Task instructions
Output all entries below exactly as they are given.

Stored items
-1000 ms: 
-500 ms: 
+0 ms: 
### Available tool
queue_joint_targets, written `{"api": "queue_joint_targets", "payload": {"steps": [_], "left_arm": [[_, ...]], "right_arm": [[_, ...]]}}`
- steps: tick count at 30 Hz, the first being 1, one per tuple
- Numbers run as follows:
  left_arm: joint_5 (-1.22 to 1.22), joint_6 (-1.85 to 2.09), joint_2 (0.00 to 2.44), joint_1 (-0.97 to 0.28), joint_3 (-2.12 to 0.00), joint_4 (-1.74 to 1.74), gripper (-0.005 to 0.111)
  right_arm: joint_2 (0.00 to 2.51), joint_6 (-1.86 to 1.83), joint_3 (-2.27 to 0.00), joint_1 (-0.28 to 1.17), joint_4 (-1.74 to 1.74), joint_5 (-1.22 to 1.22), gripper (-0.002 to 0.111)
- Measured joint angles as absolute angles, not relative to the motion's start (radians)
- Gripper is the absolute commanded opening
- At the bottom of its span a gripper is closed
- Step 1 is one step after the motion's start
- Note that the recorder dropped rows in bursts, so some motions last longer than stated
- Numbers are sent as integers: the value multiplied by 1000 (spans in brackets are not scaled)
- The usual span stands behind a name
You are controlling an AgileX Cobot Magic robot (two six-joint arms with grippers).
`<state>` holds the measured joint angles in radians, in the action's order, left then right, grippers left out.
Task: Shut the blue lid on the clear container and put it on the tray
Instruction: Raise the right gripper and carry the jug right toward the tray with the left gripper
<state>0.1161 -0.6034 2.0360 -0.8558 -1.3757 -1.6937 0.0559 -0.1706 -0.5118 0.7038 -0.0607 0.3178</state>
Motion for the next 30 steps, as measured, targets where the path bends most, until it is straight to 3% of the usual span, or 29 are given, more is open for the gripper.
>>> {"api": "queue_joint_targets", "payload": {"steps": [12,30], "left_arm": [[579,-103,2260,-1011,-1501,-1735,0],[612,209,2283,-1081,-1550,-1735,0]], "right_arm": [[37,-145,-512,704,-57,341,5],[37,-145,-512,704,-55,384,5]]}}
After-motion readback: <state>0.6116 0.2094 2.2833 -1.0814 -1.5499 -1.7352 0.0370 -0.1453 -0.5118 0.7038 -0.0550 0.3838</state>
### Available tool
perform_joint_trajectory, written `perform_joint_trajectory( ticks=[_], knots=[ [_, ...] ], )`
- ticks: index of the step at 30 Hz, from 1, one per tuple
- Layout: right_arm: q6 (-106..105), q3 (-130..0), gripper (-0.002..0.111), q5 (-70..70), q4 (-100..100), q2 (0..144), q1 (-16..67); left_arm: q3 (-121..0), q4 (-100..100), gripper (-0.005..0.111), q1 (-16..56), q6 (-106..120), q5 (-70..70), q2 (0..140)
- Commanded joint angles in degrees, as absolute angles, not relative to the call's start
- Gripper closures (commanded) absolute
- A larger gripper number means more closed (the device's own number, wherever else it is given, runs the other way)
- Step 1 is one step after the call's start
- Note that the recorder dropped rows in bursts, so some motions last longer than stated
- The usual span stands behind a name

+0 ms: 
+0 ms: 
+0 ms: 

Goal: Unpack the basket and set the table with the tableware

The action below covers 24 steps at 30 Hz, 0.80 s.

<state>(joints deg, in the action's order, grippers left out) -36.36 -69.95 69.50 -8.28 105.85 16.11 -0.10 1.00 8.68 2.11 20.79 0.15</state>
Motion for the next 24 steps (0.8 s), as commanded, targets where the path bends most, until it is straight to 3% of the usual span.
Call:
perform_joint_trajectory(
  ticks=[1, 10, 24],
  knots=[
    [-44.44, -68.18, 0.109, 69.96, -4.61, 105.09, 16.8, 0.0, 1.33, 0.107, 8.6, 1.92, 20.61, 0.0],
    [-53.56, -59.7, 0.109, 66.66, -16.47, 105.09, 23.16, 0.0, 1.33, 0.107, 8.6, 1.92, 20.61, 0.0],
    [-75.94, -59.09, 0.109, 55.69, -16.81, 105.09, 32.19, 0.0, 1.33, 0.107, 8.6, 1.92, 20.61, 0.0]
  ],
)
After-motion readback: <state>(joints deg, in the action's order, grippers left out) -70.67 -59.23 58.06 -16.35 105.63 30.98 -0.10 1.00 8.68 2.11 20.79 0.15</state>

Problem solution
-1000 ms: 
-500 ms: 
+0 ms: 
### Available tool
queue_joint_targets, written `{"api": "queue_joint_targets", "payload": {"steps": [_], "left_arm": [[_, ...]], "right_arm": [[_, ...]]}}`
- steps: tick count at 30 Hz, the first being 1, one per tuple
- Numbers run as follows:
  left_arm: joint_5 (-1.22 to 1.22), joint_6 (-1.85 to 2.09), joint_2 (0.00 to 2.44), joint_1 (-0.97 to 0.28), joint_3 (-2.12 to 0.00), joint_4 (-1.74 to 1.74), gripper (-0.005 to 0.111)
  right_arm: joint_2 (0.00 to 2.51), joint_6 (-1.86 to 1.83), joint_3 (-2.27 to 0.00), joint_1 (-0.28 to 1.17), joint_4 (-1.74 to 1.74), joint_5 (-1.22 to 1.22), gripper (-0.002 to 0.111)
- Measured joint angles as absolute angles, not relative to the motion's start (radians)
- Gripper is the absolute commanded opening
- At the bottom of its span a gripper is closed
- Step 1 is one step after the motion's start
- Note that the recorder dropped rows in bursts, so some motions last longer than stated
- Numbers are sent as integers: the value multiplied by 1000 (spans in brackets are not scaled)
- The usual span stands behind a name
You are controlling an AgileX Cobot Magic robot (two six-joint arms with grippers).
`<state>` holds the measured joint angles in radians, in the action's order, left then right, grippers left out.
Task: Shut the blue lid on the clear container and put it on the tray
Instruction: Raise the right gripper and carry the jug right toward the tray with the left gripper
<state>0.1161 -0.6034 2.0360 -0.8558 -1.3757 -1.6937 0.0559 -0.1706 -0.5118 0.7038 -0.0607 0.3178</state>
Motion for the next 30 steps, as measured, targets where the path bends most, until it is straight to 3% of the usual span, or 29 are given, more is open for the gripper.
>>> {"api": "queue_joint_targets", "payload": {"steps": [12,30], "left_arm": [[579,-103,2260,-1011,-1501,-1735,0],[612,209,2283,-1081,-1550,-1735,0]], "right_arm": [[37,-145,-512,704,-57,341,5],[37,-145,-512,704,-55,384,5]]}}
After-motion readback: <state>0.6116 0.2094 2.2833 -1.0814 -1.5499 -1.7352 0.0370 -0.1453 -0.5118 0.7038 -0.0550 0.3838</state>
### Available tool
perform_joint_trajectory, written `perform_joint_trajectory( ticks=[_], knots=[ [_, ...] ], )`
- ticks: index of the step at 30 Hz, from 1, one per tuple
- Layout: right_arm: q6 (-106..105), q3 (-130..0), gripper (-0.002..0.111), q5 (-70..70), q4 (-100..100), q2 (0..144), q1 (-16..67); left_arm: q3 (-121..0), q4 (-100..100), gripper (-0.005..0.111), q1 (-16..56), q6 (-106..120), q5 (-70..70), q2 (0..140)
- Commanded joint angles in degrees, as absolute angles, not relative to the call's start
- Gripper closures (commanded) absolute
- A larger gripper number means more closed (the device's own number, wherever else it is given, runs the other way)
- Step 1 is one step after the call's start
- Note that the recorder dropped rows in bursts, so some motions last longer than stated
- The usual span stands behind a name

+0 ms: 
+0 ms: 
+0 ms: 

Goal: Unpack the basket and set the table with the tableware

The action below covers 24 steps at 30 Hz, 0.80 s.

<state>(joints deg, in the action's order, grippers left out) -36.36 -69.95 69.50 -8.28 105.85 16.11 -0.10 1.00 8.68 2.11 20.79 0.15</state>
Motion for the next 24 steps (0.8 s), as commanded, targets where the path bends most, until it is straight to 3% of the usual span.
Call:
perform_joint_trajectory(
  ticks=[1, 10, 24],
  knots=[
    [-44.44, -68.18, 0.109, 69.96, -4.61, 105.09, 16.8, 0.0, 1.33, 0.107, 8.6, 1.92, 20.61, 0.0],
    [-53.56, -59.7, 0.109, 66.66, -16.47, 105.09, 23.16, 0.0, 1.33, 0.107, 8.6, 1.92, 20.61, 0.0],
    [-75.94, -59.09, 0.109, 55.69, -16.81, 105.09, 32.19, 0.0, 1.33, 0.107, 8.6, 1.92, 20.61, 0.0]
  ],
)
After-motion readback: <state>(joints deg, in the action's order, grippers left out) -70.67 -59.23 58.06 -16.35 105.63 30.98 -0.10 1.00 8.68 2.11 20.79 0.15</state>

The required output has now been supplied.